• _Required work_
One range is to be output from the listing below, exactly as written: the line with "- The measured" to the line with "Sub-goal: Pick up", both kept.

• _Dataset section_
============
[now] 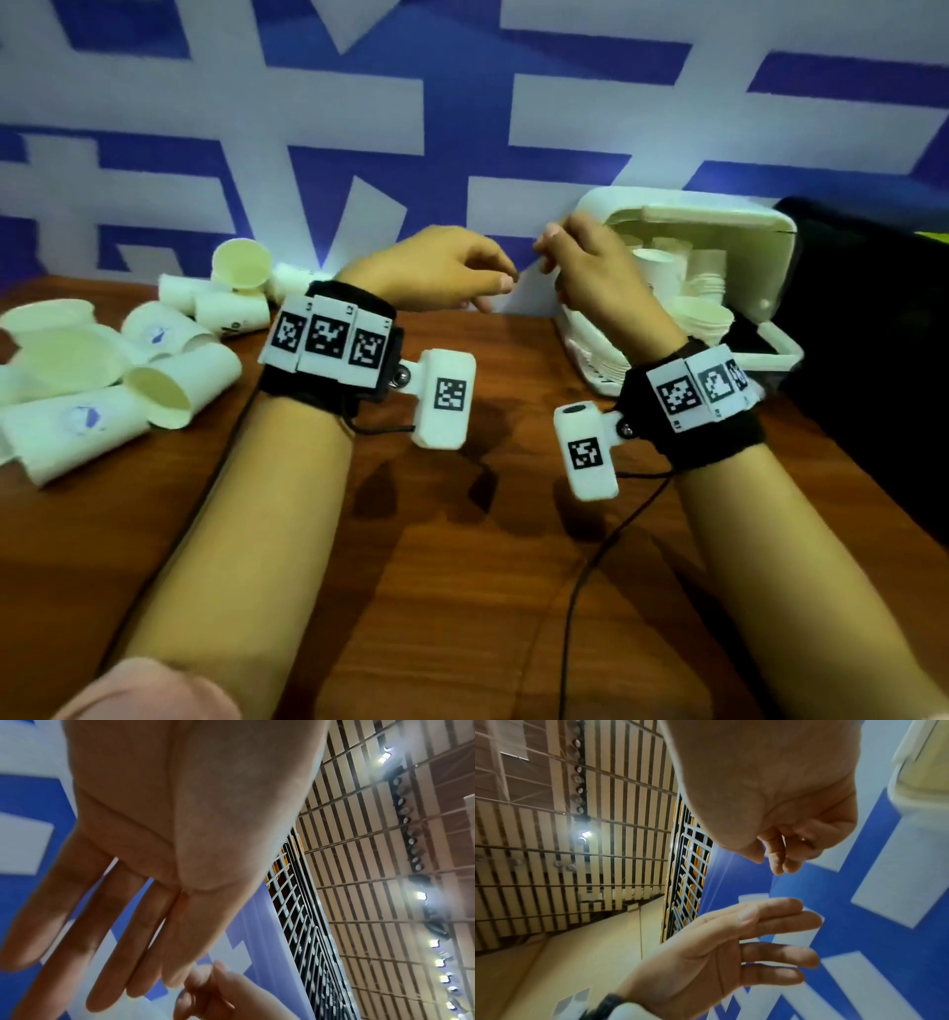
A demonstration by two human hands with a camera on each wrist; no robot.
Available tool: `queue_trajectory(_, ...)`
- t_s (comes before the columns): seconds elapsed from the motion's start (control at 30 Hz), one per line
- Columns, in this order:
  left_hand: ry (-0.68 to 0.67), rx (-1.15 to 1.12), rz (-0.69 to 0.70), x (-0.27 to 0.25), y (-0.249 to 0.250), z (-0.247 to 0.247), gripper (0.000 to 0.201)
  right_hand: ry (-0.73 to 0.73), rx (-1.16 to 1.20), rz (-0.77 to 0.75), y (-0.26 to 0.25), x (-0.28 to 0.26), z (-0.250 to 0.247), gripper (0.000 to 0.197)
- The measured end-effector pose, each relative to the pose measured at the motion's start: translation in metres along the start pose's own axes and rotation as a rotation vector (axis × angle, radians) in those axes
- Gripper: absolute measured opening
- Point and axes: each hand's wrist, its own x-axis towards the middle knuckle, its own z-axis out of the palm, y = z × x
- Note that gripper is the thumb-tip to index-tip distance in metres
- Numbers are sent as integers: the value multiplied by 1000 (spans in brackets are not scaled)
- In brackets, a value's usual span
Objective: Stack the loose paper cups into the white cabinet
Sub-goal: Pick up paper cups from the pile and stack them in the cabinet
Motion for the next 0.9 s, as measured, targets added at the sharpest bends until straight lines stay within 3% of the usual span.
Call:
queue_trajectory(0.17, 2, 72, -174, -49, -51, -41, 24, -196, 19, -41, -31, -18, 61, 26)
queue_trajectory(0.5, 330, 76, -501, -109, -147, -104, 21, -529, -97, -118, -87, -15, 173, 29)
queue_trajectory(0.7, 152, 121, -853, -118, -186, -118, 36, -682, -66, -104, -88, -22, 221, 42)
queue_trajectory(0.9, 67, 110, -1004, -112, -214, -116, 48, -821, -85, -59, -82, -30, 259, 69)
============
• _Task answer_
- The measured end-effector pose, each relative to the pose measured at the motion's start: translation in metres along the start pose's own axes and rotation as a rotation vector (axis × angle, radians) in those axes
- Gripper: absolute measured opening
- Point and axes: each hand's wrist, its own x-axis towards the middle knuckle, its own z-axis out of the palm, y = z × x
- Note that gripper is the thumb-tip to index-tip distance in metres
- Numbers are sent as integers: the value multiplied by 1000 (spans in brackets are not scaled)
- In brackets, a value's usual span
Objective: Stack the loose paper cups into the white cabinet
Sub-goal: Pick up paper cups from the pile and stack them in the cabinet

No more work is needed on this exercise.